*Problem to work on*: Lines from the start of the data through the line containing "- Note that" must be given again exactly. Leave the others out.

(Task material begins)

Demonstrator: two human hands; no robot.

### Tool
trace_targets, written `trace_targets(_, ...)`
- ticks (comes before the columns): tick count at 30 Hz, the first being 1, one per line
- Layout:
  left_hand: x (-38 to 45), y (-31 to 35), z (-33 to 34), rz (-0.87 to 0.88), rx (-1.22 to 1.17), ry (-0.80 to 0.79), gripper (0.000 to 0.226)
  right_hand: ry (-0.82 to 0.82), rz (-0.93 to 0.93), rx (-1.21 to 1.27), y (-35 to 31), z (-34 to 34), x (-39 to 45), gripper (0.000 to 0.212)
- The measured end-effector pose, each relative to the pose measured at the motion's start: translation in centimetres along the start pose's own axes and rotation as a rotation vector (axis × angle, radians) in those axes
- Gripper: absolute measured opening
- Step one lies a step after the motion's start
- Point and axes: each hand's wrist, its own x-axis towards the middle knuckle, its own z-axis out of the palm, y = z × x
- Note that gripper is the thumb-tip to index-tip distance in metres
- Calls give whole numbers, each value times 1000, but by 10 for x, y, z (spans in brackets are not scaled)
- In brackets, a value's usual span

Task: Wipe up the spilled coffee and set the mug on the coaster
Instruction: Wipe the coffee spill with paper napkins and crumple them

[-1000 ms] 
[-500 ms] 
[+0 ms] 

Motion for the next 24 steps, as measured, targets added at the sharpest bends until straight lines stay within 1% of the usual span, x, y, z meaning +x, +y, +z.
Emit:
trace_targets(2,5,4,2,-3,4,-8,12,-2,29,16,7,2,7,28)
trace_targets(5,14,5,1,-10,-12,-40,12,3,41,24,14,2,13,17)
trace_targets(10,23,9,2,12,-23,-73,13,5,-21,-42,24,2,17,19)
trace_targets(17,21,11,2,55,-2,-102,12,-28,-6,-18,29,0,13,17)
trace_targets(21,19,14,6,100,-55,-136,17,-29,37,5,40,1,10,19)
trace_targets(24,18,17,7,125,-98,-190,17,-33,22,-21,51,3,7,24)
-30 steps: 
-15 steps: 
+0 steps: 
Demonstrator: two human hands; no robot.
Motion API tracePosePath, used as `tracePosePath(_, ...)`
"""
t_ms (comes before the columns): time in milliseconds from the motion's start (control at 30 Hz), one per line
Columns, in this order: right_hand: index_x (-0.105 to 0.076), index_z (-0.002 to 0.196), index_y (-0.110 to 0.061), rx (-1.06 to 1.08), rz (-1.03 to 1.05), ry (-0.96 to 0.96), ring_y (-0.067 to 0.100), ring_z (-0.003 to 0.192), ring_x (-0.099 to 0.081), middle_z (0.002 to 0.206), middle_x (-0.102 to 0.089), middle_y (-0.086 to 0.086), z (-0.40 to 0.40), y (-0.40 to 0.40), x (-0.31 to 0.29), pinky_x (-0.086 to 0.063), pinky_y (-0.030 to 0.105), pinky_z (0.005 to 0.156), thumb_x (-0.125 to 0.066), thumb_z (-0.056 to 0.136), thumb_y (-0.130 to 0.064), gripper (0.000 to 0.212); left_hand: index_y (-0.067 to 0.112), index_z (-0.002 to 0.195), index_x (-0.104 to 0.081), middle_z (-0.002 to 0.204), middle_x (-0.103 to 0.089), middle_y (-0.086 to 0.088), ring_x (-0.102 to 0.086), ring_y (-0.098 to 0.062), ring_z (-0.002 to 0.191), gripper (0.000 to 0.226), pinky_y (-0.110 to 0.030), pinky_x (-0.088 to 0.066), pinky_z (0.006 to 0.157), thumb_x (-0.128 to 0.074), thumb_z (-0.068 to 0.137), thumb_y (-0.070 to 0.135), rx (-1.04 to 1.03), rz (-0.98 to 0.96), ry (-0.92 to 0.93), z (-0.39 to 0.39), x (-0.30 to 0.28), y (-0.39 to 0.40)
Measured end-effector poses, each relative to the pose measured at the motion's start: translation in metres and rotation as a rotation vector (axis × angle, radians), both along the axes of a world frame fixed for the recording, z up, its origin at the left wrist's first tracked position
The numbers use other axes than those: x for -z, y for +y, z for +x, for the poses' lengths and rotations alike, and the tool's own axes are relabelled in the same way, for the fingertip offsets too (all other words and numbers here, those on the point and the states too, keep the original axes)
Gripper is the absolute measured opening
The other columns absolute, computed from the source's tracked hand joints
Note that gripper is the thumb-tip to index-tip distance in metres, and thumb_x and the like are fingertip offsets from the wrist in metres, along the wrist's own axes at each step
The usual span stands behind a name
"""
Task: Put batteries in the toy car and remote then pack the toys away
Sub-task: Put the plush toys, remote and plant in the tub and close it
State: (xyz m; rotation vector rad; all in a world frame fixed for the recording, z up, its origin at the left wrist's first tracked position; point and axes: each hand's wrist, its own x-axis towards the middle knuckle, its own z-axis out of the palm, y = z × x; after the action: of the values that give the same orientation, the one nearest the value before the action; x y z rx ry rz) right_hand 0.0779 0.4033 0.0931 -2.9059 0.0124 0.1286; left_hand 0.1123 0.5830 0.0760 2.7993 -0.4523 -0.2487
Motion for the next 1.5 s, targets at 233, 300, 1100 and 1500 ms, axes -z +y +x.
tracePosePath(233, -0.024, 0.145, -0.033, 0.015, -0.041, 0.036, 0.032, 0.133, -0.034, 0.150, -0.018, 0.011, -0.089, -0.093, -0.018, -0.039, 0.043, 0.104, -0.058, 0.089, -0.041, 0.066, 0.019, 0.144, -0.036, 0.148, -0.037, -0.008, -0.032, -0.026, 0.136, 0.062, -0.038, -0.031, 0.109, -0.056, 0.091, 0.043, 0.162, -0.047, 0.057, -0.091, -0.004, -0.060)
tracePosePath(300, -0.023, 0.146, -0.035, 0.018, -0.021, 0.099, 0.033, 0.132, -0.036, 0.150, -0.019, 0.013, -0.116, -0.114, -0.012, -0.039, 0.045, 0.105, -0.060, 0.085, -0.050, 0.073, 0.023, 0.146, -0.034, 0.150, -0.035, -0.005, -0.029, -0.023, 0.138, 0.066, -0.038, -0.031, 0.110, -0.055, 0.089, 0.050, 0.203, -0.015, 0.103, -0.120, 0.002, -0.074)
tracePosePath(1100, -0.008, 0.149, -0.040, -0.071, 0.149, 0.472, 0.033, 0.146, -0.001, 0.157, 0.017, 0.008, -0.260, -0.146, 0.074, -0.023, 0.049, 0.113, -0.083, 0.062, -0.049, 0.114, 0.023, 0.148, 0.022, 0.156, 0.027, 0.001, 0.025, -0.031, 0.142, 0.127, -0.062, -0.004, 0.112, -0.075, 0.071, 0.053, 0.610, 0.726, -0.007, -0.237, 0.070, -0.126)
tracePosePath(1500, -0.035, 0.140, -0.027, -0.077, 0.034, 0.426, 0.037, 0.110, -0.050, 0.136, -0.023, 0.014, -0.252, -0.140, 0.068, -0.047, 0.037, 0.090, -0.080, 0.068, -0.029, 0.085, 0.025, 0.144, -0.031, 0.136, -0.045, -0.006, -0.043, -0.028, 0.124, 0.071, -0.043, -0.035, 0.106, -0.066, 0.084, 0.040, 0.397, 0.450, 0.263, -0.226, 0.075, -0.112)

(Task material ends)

*Task result*:
Demonstrator: two human hands; no robot.

### Tool
trace_targets, written `trace_targets(_, ...)`
- ticks (comes before the columns): tick count at 30 Hz, the first being 1, one per line
- Layout:
  left_hand: x (-38 to 45), y (-31 to 35), z (-33 to 34), rz (-0.87 to 0.88), rx (-1.22 to 1.17), ry (-0.80 to 0.79), gripper (0.000 to 0.226)
  right_hand: ry (-0.82 to 0.82), rz (-0.93 to 0.93), rx (-1.21 to 1.27), y (-35 to 31), z (-34 to 34), x (-39 to 45), gripper (0.000 to 0.212)
- The measured end-effector pose, each relative to the pose measured at the motion's start: translation in centimetres along the start pose's own axes and rotation as a rotation vector (axis × angle, radians) in those axes
- Gripper: absolute measured opening
- Step one lies a step after the motion's start
- Point and axes: each hand's wrist, its own x-axis towards the middle knuckle, its own z-axis out of the palm, y = z × x
- Note that gripper is the thumb-tip to index-tip distance in metres

At this stage, the exercise is finished.